Coscheduling based on PodGroup CRD #

Table of Contents #

Motivation #

Currently, through the default scheduler of Kubernetes, we cannot ensure a group of pods can be scheduled altogether. Under some scenes, it would waste resources since the whole application cannot work with only partial Pods' running, like Spark jobs, TensorFlow jobs, and so on. This proposal is aimed at solving the issue, by introducing a PodGroup CRD to do the heavy lifting on wiring a group of Pods.

Goals #

Base on the scheduling framework, implement the co-scheduling feature.
Define a CRD name PodGroup to help pod scheduling.

Non-Goals #

Sort the job when we submit jobs to a cluster. Currently, we can only do this base on pods.

Use Cases #

Batch workloads such as Spark jobs, TensorFlow jobs that have to run altogether.

Design Details #

PodGroup #

We define a CRD name PodGroup to help schedule, its definition is as follows:

// PodGroupSpec represents the template of a pod group.
type PodGroupSpec struct {
	// MinMember defines the minimal number of members/tasks to run the pod group;
	// if there's not enough resources to start all tasks, the scheduler
	// will not start any.
	MinMember uint32 `json:"minMember"`

	// MinResources defines the minimal resource of members/tasks to run the pod group;
	// if there's not enough resources to start all tasks, the scheduler
	// will not start any.
	MinResources *v1.ResourceList `json:"minResources,omitempty"`

	// ScheduleTimeoutSeconds defines the maximal time of members/tasks to wait before run the pod group;
	ScheduleTimeoutSeconds *int32 `json:"scheduleTimeoutSeconds,omitempty"`
}

// PodGroupStatus represents the current state of a pod group.
type PodGroupStatus struct {
	// Current phase of PodGroup.
	Phase PodGroupPhase `json:"phase"`

	// OccupiedBy marks the workload (e.g., deployment, statefulset) UID that occupy the podgroup.
	// It is empty if not initialized.
	OccupiedBy string `json:"occupiedBy,omitempty"`

	// The number of actively running pods.
	// +optional
	Running uint32 `json:"running"`

	// The number of pods which reached phase Succeeded.
	// +optional
	Succeeded uint32 `json:"succeeded"`

	// The number of pods which reached phase Failed.
	// +optional
	Failed uint32 `json:"failed"`

	// ScheduleStartTime of the group
	ScheduleStartTime metav1.Time `json:"scheduleStartTime"`
}

PodGroupPhase #

PodGroup has the following states called PodGroupStatus.
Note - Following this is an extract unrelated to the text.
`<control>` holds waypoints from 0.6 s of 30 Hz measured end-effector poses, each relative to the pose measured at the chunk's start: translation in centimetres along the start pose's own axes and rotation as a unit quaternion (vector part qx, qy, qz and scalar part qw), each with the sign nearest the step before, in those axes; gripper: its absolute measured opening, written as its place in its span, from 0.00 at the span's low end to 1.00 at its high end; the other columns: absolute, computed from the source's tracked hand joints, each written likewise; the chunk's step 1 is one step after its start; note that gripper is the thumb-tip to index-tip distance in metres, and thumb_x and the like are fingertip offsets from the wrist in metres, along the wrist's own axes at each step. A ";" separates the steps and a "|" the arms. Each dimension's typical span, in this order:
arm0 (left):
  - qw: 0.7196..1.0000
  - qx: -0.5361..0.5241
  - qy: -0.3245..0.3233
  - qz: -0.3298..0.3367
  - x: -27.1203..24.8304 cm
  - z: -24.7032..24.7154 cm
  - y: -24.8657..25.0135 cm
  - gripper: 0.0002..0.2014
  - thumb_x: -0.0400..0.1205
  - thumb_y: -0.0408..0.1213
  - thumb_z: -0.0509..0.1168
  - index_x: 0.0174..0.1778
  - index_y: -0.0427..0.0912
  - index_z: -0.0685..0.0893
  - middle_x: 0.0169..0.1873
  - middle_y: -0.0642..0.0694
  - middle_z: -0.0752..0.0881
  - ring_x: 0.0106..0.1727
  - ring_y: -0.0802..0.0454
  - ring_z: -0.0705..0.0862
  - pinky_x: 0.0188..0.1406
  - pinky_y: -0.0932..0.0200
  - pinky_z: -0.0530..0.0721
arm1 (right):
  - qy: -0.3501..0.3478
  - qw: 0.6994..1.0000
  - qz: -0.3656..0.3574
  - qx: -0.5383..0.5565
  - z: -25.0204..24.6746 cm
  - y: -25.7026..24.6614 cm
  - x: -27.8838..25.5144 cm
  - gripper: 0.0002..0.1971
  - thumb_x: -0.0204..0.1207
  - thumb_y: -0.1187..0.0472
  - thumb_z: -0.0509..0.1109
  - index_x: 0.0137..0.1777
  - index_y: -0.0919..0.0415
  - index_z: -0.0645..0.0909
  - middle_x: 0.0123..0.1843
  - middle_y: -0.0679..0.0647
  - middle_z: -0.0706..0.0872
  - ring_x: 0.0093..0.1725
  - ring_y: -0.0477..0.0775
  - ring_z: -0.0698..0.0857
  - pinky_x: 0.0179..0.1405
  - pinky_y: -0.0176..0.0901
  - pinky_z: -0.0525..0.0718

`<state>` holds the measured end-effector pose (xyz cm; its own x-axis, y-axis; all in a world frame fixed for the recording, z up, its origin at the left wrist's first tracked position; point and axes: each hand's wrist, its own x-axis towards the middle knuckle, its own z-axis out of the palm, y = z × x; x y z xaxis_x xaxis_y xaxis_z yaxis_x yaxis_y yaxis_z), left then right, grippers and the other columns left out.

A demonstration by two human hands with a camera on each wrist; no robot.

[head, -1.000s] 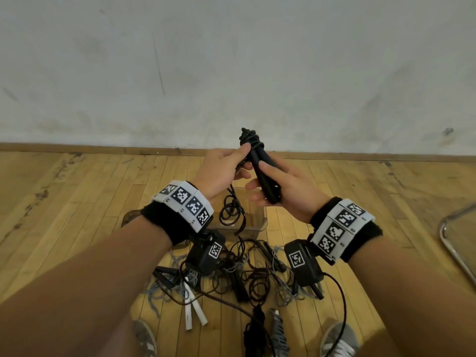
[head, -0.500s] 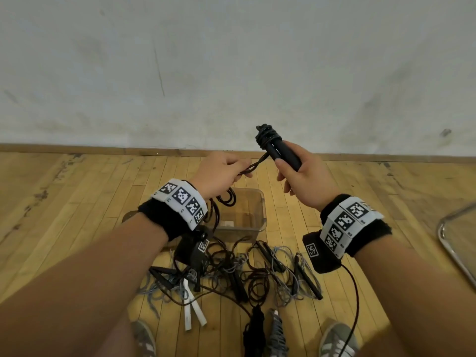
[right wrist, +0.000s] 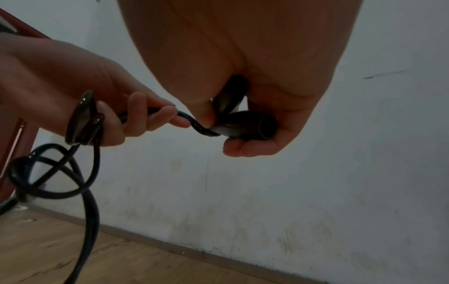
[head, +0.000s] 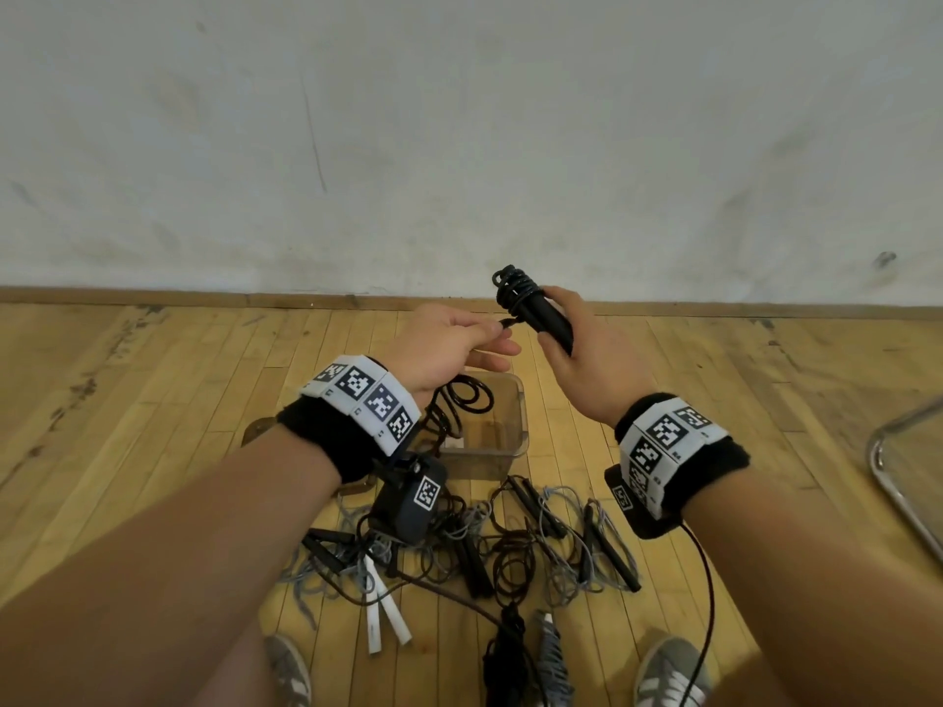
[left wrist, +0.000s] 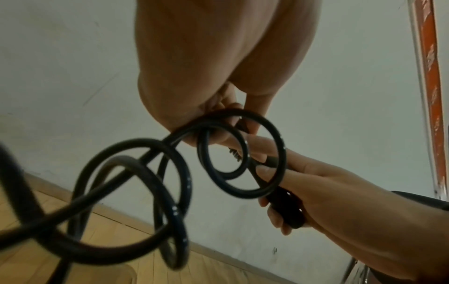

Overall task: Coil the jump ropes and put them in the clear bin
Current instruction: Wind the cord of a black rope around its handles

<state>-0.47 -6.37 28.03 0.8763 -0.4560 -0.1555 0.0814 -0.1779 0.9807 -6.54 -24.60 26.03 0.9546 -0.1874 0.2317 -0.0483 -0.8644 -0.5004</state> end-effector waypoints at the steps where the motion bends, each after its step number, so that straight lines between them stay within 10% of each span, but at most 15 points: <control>1: 1.000 -0.001 0.005 -0.001 0.0 0.2 0.0 0.11 0.89 0.37 0.66 0.59 0.37 0.91 0.47 0.47 0.95 0.38 0.58 0.92 0.45 0.64 0.78 | -0.004 1.000 -0.001 0.004 0.3 0.0 0.0 0.26 0.89 0.51 0.60 0.85 0.45 0.61 0.46 0.47 0.84 0.34 0.44 0.81 0.30 0.45 0.76; 7: 0.999 0.007 0.053 0.004 -0.2 0.8 0.3 0.10 0.88 0.39 0.67 0.52 0.38 0.92 0.41 0.47 0.95 0.31 0.59 0.90 0.43 0.62 0.77 | -0.017 0.999 -0.035 -0.012 1.5 -0.1 0.0 0.26 0.90 0.45 0.45 0.88 0.38 0.51 0.50 0.56 0.83 0.42 0.54 0.83 0.40 0.53 0.82; 18: 0.990 0.022 0.124 0.058 0.3 0.6 0.0 0.22 0.82 0.62 0.70 0.44 0.45 0.95 0.34 0.47 0.93 0.28 0.56 0.85 0.41 0.57 0.84 | 0.033 0.995 -0.082 0.040 1.0 -1.0 -0.3 0.38 0.75 0.42 0.78 0.83 0.38 0.66 0.60 0.46 0.84 0.54 0.45 0.82 0.49 0.41 0.81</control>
<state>-0.46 -7.01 27.95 0.9689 -0.2474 -0.0026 -0.0424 -0.1763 0.9834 -6.52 -23.25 25.61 0.9263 -0.0792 0.3684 0.1327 -0.8466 -0.5155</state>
// These are the valid phase of podGroups.
const (
	// PodGroupPending means the pod group has been accepted by the system, but scheduler can not allocate
	// enough resources to it.
	PodGroupPending PodGroupPhase = "Pending"
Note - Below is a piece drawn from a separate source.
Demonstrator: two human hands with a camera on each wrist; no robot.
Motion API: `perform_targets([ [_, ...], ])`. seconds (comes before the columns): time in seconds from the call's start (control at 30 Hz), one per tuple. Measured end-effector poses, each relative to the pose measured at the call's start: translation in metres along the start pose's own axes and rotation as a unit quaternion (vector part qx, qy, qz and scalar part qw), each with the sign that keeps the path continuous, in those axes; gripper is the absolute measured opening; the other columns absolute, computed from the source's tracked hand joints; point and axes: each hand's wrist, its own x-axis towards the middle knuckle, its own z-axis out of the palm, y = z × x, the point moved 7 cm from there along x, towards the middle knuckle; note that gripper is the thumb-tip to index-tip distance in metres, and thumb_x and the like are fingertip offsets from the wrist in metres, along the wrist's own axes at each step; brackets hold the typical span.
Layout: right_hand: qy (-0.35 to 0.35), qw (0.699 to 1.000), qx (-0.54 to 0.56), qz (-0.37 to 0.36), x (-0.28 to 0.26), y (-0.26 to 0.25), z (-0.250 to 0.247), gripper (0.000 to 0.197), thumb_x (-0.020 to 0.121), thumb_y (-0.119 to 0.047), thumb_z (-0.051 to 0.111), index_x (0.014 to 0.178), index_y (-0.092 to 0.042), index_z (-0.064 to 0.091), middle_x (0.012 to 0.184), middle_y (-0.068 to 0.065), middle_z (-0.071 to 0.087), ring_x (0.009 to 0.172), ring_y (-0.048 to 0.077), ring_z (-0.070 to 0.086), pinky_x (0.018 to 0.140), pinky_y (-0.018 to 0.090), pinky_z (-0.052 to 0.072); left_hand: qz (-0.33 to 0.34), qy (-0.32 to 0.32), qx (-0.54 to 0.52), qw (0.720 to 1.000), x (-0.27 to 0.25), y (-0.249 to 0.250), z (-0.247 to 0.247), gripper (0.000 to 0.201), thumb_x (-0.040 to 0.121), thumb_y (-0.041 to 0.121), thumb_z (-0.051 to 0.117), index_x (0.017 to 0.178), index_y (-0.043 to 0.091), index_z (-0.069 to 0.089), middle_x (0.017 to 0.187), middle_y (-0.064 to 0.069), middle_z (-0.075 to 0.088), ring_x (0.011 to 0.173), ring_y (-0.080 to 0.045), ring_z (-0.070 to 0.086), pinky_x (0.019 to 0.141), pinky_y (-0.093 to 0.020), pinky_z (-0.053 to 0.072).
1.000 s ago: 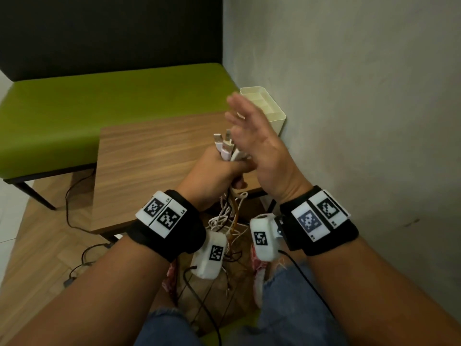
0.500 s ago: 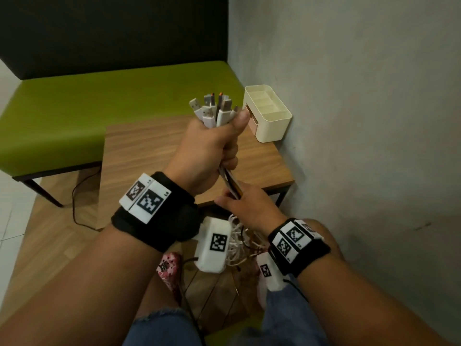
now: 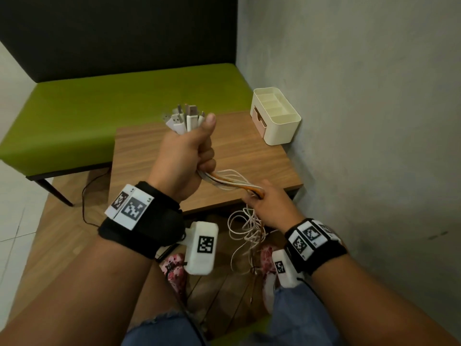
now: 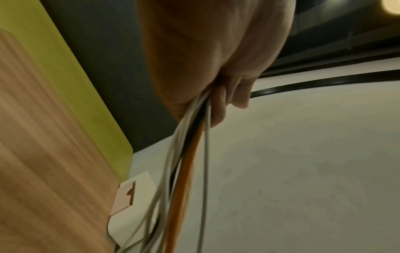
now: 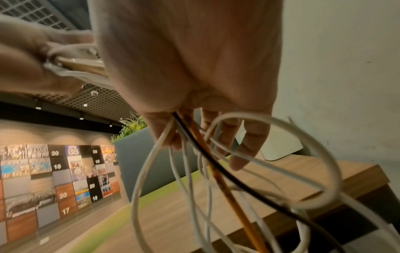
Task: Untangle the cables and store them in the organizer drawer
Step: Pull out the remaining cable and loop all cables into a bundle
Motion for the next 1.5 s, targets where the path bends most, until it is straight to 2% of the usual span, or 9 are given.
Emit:
perform_targets([
  [0.23,0.0,0.991,-0.131,-0.011,0.014,0.007,0.0,0.008,0.088,-0.032,0.061,0.092,-0.033,0.055,0.099,-0.007,0.05,0.091,0.016,0.055,0.08,0.04,0.052,0.006,0.008,-0.036,0.999,0.002,0.014,-0.005,0.029,0.098,0.024,0.056,0.073,0.025,0.039,0.054,0.008,0.02,0.045,-0.006,0.016,0.042,-0.02,0.02],
  [0.4,-0.102,0.967,-0.21,0.098,0.017,0.031,0.006,0.082,0.071,-0.032,0.084,0.139,-0.035,0.038,0.145,0.0,0.034,0.133,0.026,0.036,0.106,0.049,0.042,0.013,-0.007,-0.016,1.0,0.006,0.018,0.0,0.029,0.098,0.023,0.055,0.074,0.025,0.039,0.054,0.008,0.022,0.045,-0.006,0.017,0.04,-0.019,0.023],
  [0.53,-0.181,0.976,-0.116,0.027,-0.001,-0.012,0.004,0.136,0.052,-0.05,0.092,0.151,-0.047,-0.001,0.163,-0.006,-0.002,0.15,0.023,0.004,0.118,0.053,0.022,0.019,0.0,-0.004,1.0,0.009,0.009,0.001,0.03,0.098,0.021,0.056,0.074,0.023,0.039,0.053,0.009,0.024,0.042,-0.006,0.019,0.039,-0.019,0.025],
  [0.7,-0.088,0.973,0.167,-0.135,-0.023,-0.093,0.003,0.085,0.068,-0.038,0.087,0.136,-0.045,0.036,0.141,-0.016,0.046,0.13,0.002,0.04,0.103,0.028,0.039,0.002,-0.015,-0.002,1.0,0.007,-0.009,0.016,0.027,0.098,0.018,0.055,0.076,0.02,0.04,0.053,0.007,0.023,0.043,-0.006,0.019,0.04,-0.021,0.023],
  [0.83,-0.113,0.962,0.233,-0.088,-0.012,-0.075,0.036,0.014,0.085,-0.03,0.072,0.095,-0.025,0.063,0.086,0.002,0.072,0.082,0.015,0.069,0.092,0.053,0.051,-0.006,-0.03,-0.032,0.999,0.005,0.006,0.011,0.028,0.098,0.022,0.054,0.074,0.024,0.039,0.051,0.01,0.025,0.042,-0.004,0.019,0.039,-0.018,0.02],
  [1.1,-0.164,0.945,0.279,-0.051,0.014,-0.055,0.006,0.004,0.09,-0.009,0.065,0.093,-0.01,0.063,0.076,0.004,0.056,0.066,0.014,0.051,0.067,0.027,0.042,-0.053,0.075,0.158,0.983,-0.005,0.005,-0.065,0.017,0.097,0.021,0.057,0.081,0.02,0.051,0.071,-0.009,0.058,0.041,-0.006,0.023,0.038,-0.016,0.021],
  [1.23,-0.135,0.941,0.301,-0.07,0.021,-0.077,-0.007,0.012,0.092,-0.003,0.057,0.088,-0.013,0.062,0.067,-0.001,0.048,0.06,0.01,0.04,0.059,0.025,0.033,-0.089,0.056,0.226,0.968,-0.009,-0.014,-0.054,0.028,0.096,0.023,0.057,0.108,-0.003,0.057,0.097,-0.019,0.066,0.04,-0.006,0.026,0.038,-0.016,0.022],
  [1.43,-0.084,0.979,0.16,-0.094,0.021,-0.102,-0.02,0.01,0.093,-0.017,0.06,0.085,-0.024,0.063,0.06,-0.016,0.059,0.049,-0.004,0.05,0.059,0.027,0.038,-0.102,-0.016,0.268,0.958,-0.014,-0.032,-0.026,0.019,0.089,0.017,0.067,0.103,0.004,0.065,0.084,-0.021,0.071,0.037,-0.002,0.047,0.038,-0.015,0.03],
  [1.5,-0.079,0.977,0.172,-0.094,0.021,-0.1,-0.02,0.008,0.092,-0.016,0.062,0.09,-0.024,0.064,0.073,-0.006,0.061,0.058,0.01,0.055,0.06,0.033,0.042,-0.088,-0.011,0.271,0.958,-0.012,-0.029,-0.023,0.012,0.083,0.006,0.072,0.093,0.002,0.066,0.07,-0.015,0.066,0.041,-0.005,0.053,0.04,-0.013,0.035],
])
	// PodGroupRunning means the `spec.minMember` pods of the pod group are in running phase.
	PodGroupRunning PodGroupPhase = "Running"

	// PodGroupScheduling means the number of pods scheduled is bigger than `spec.minMember`
	// but the number of running pods has not reached the `spec.minMember` pods of PodGroups.
	PodGroupScheduling PodGroupPhase = "Scheduling"

	// PodGroupUnknown means a part of `spec.minMember` pods of the pod group have been scheduled but the others can not
	// be scheduled due to, e.g. not enough resource; scheduler will wait for related controllers to recover them.
	PodGroupUnknown PodGroupPhase = "Unknown"

	// PodGroupFinished means the `spec.minMember` pods of the pod group are successfully finished.
	PodGroupFinished PodGroupPhase = "Finished"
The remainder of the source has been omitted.